* [Try it]:
Within the records that follow, count the lines containing the string "beige". Reply only with the count.

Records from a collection
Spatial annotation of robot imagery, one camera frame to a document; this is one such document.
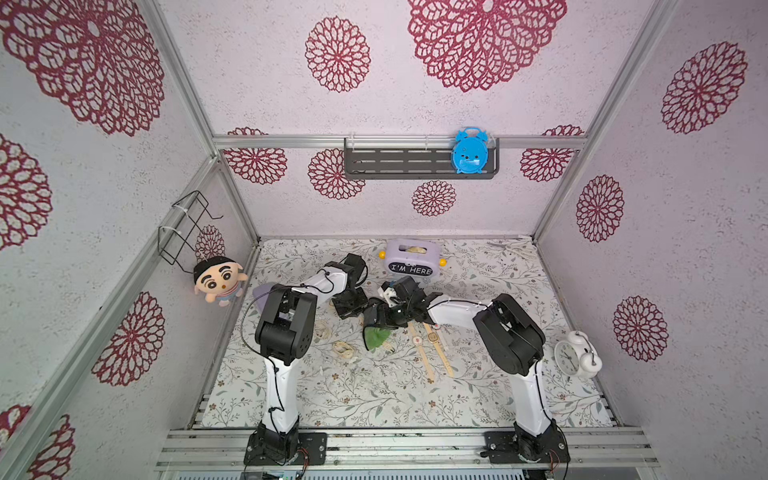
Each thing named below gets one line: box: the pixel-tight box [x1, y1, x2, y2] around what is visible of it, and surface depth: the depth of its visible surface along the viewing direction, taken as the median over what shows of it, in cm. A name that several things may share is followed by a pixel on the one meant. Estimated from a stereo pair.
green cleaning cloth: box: [364, 326, 391, 352], surface depth 92 cm
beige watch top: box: [333, 341, 354, 359], surface depth 92 cm
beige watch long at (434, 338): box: [423, 322, 455, 378], surface depth 94 cm
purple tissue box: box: [385, 239, 441, 277], surface depth 108 cm
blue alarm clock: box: [452, 127, 489, 174], surface depth 91 cm
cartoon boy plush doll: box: [193, 257, 248, 307], surface depth 85 cm
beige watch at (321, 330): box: [314, 323, 332, 340], surface depth 96 cm
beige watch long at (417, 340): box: [408, 322, 435, 383], surface depth 94 cm

* [Output below]:
4